READ MORE: ‘An avoidable nightmare’ – How UK licence holders in Spain are affected by driving debacle

The latest update from UK Ambassador to Spain Hugh Elliott on September 27th has done little to quell the anger and sense of helplessness felt by those caught in this bureaucratic rabbit hole.

“I wanted to talk to you personally about the driving licences negotiations, which I know are continuing to have a serious impact on many of you,” Elliott began by saying.

“As the government’s representative in Spain, I hear and understand your frustrations. I too am frustrated by the pace.

“We previously thought, we genuinely thought, that we’d have concluded negotiations by the summer. 

“Many of you have quite rightly mentioned that I expressed the hope to you that we’d have you back on the road by the end of July.

“Now the truth is it has taken much longer, as there have been unforeseen issues that we have been working very hard to resolve. 

“And I’m as disappointed as you are by the length of time that this is actually taking. 

“But, please, be assured that we are resolving those issues, one by one.

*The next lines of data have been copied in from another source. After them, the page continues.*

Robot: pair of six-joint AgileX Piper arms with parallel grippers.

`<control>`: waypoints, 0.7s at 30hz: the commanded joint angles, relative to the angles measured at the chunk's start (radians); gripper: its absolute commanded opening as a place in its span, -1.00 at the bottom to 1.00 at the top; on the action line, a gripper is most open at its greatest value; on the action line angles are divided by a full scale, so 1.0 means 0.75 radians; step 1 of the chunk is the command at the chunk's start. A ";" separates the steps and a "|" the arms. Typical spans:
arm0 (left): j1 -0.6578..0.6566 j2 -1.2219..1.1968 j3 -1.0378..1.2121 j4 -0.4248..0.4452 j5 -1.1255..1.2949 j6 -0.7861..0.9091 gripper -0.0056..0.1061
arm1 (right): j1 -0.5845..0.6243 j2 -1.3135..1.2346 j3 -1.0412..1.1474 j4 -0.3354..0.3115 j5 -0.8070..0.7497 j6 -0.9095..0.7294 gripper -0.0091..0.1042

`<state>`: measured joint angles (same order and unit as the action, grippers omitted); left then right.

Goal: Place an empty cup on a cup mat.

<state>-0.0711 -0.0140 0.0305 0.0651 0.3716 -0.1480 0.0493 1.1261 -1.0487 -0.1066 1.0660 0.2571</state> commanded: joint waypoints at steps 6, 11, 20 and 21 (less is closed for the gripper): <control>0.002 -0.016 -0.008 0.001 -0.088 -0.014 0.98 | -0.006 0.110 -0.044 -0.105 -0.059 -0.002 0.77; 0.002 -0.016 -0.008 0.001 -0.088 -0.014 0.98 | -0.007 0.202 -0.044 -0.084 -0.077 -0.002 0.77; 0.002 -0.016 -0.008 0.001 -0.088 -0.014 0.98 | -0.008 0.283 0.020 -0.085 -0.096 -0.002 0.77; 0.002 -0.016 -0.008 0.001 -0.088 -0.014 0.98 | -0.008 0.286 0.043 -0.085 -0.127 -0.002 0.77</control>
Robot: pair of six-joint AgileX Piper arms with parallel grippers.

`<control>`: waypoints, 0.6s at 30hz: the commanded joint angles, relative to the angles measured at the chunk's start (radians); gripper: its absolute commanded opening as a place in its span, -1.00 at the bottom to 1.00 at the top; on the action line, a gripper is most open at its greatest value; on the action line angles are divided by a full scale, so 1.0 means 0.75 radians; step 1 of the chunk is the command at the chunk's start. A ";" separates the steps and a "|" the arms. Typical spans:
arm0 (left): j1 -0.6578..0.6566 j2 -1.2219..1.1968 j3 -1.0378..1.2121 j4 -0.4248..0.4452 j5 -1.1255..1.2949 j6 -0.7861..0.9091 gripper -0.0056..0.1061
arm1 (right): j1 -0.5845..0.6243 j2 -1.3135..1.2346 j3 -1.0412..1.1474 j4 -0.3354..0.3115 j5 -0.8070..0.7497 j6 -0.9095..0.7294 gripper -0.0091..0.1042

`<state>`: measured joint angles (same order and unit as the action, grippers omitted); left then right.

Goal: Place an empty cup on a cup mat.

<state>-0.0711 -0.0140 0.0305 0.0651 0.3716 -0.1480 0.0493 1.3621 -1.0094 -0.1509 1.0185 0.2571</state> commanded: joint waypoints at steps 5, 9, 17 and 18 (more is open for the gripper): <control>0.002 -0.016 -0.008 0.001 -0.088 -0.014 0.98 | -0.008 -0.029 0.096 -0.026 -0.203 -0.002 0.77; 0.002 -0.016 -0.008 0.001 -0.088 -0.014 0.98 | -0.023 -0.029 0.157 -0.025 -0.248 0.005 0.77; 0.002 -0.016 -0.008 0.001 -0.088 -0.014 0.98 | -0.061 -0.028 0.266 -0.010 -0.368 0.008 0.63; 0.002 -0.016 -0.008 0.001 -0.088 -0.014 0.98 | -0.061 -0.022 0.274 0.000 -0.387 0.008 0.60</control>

There are only a couple of issues left, but they are complex.”

It has previously been suggested by the UK Embassy that Spain has asked for data provision to form part of the exchange agreement, and that British authorities were reluctant to share said information on British drivers’ records, including possible infractions. 

Whether this is still one of the causes of the holdups is unknown, given how opaque the Embassy is being in this regard. 

“We’re working on this every day, it remains a priority,” the UK Ambassador continued.

“There is a lot going on behind the scenes, even if it doesn’t feel like it to you. 

“I know too that you want a timescale and you want an update after every meeting.

“But I’m afraid I just can’t give you those things in this negotiation.” 

The ambassador’s words are unlikely to appease those who are still unable to drive. 

A few weeks ago, a Facebook group called “Invasion of the British embassy in Madrid for the DL exchange issue” was set up, which so far has more than 400 members. 

The group’s administrator, Pascal Siegmund, is looking to set up a meeting with the British Embassy and Spanish authorities to shed light on the impact that not being allowed to drive is having on the life of thousands of UK licence holders in Spain. 

Many of those affected are sharing their stories online, explaining how, due to administrative errors on the part of Spain’s DGT traffic authority, they were unable to process their licence exchange before the deadline. 

This contrasts with the little sympathy shown by UK licence holders who were able to exchange and other commentators, who accuse those in limbo of not having bothered to complete the process, arguing that it’s essentially their own fault.

READ ALSO: Not all Brits in Spain who didn’t exchange UK driving licences are at fault 

“Many of you also continue to ask why you can’t drive while the talks are continuing,” Elliott remarked.

“It is not in the gift of the UK government to reinstate the measures which previously allowed you to continue to drive whilst the negotiations were ongoing earlier in the year. 

“As we said previously, we did request the reinstatement of those measures several times, but this wasn’t granted.”

It’s worth noting that since the news broke on May 1st that UK licence holders residing in Spain for more than six months could no longer drive, no Spanish news outlet has covered the story again. 

Pressure from citizen groups such as the one recently set up and increased awareness about the issue in English-language news sites such as The Local Spain is perhaps the best chance in-limbo drivers have of their voices being heard and the driving licence debacle being finally fixed. 

“I’d say we’re genuinely still making progress,” UK Ambassador Elliott concluded, practically the same message as in previous updates.

“I get how frustrating it is to hear that, but we are making progress. We’re in discussions almost daily about outstanding issues. 

“And I remain very optimistic that we will reach an agreement and hope it will be soon. 

“But as I say, I can’t give you a definitive timetable. 

“And so, the advice that we have been giving all along, which is that you should consider taking the Spanish test if you do need to drive urgently, remains valid. Though we appreciate that’s hard.”